# PROBLEM
Return every line of the data that contains the string "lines".

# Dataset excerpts

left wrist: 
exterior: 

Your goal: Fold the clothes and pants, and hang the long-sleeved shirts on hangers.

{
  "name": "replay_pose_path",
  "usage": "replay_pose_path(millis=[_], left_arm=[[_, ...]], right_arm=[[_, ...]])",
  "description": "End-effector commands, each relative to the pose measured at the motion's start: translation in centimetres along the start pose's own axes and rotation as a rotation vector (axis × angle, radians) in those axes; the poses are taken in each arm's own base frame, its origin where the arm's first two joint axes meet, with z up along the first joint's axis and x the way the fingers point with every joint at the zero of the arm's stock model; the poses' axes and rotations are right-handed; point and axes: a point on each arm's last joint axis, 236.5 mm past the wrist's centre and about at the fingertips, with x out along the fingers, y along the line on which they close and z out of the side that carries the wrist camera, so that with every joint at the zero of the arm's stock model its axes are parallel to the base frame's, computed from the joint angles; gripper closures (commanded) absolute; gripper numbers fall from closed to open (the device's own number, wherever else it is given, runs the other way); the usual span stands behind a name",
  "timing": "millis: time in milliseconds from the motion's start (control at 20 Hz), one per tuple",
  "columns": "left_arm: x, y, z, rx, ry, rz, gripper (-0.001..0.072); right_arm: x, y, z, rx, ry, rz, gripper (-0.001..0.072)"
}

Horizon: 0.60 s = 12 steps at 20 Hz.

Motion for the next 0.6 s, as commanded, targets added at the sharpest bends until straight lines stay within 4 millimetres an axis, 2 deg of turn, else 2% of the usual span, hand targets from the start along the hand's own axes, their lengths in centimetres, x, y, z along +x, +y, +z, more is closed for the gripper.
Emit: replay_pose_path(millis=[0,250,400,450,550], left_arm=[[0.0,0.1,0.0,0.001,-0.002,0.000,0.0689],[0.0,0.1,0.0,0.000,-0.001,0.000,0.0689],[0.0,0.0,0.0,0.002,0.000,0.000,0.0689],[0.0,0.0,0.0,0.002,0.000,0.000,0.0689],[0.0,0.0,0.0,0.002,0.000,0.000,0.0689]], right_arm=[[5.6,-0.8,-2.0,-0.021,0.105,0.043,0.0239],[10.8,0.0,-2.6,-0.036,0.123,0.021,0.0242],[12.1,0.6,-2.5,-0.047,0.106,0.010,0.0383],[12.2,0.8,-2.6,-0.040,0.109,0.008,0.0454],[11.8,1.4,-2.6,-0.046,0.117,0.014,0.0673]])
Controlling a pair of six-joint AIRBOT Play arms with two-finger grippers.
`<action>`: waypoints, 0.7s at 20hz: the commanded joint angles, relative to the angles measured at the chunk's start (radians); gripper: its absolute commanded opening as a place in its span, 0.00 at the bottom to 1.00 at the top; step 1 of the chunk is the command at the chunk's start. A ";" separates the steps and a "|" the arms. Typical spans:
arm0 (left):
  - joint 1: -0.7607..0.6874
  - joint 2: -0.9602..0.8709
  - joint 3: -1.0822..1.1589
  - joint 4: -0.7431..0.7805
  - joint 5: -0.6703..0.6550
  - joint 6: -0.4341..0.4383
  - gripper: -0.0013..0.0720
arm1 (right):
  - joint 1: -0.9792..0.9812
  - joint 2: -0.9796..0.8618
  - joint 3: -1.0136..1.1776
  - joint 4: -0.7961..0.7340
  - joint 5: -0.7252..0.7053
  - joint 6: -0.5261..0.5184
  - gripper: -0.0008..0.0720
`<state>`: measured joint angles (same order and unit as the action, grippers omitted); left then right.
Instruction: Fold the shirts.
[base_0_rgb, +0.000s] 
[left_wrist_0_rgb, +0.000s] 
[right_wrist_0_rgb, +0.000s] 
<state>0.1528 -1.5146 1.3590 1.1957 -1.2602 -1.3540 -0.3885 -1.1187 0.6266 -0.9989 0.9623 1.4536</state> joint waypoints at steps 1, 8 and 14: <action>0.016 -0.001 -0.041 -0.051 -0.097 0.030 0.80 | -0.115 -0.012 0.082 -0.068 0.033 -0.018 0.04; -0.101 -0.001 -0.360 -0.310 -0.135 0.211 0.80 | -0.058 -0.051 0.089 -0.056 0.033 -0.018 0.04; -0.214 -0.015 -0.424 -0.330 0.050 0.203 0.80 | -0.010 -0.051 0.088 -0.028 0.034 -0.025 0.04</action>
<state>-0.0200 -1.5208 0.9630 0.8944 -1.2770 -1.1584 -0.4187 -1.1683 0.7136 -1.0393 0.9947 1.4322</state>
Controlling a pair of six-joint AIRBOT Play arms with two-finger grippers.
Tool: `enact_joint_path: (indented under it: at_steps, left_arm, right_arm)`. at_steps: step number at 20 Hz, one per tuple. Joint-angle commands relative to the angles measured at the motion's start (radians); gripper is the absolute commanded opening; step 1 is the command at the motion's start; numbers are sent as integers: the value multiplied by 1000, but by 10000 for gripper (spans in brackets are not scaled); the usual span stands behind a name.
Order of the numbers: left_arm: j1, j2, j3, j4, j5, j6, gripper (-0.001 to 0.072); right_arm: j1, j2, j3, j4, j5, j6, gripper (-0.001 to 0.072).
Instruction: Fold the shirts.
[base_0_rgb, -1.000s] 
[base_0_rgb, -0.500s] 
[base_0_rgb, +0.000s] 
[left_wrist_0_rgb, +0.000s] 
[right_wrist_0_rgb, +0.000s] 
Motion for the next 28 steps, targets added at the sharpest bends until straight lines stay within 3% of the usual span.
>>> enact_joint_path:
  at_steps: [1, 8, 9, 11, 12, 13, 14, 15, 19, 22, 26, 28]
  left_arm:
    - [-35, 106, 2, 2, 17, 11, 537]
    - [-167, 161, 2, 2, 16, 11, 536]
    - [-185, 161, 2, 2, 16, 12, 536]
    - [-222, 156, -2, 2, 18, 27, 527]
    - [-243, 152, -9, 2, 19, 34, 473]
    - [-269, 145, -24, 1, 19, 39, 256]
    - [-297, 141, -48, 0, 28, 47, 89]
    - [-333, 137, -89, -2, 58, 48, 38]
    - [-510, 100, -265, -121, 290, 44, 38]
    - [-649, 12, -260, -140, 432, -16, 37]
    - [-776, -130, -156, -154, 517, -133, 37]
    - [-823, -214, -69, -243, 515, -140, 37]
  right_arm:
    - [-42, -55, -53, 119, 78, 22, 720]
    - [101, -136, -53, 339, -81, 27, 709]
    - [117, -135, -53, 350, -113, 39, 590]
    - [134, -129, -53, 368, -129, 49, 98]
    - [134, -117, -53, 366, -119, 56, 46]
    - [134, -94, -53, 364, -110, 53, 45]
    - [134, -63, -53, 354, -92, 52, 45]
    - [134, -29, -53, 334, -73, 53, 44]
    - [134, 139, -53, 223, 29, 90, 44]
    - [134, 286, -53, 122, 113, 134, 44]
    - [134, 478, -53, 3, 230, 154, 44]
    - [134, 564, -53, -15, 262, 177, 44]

# TASK OUTPUT
Motion for the next 0.6 s, as commanded, targets added at the sharpest bends until straight lines stay within 4 millimetres an axis, 2 deg of turn, else 2% of the usual span, hand targets from the start along the hand's own axes, their lengths in centimetres, x, y, z along +x, +y, +z, more is closed for the gripper.
Motion for the next 28 steps, targets added at the sharpest bends until straight lines stay within 3% of the usual span.

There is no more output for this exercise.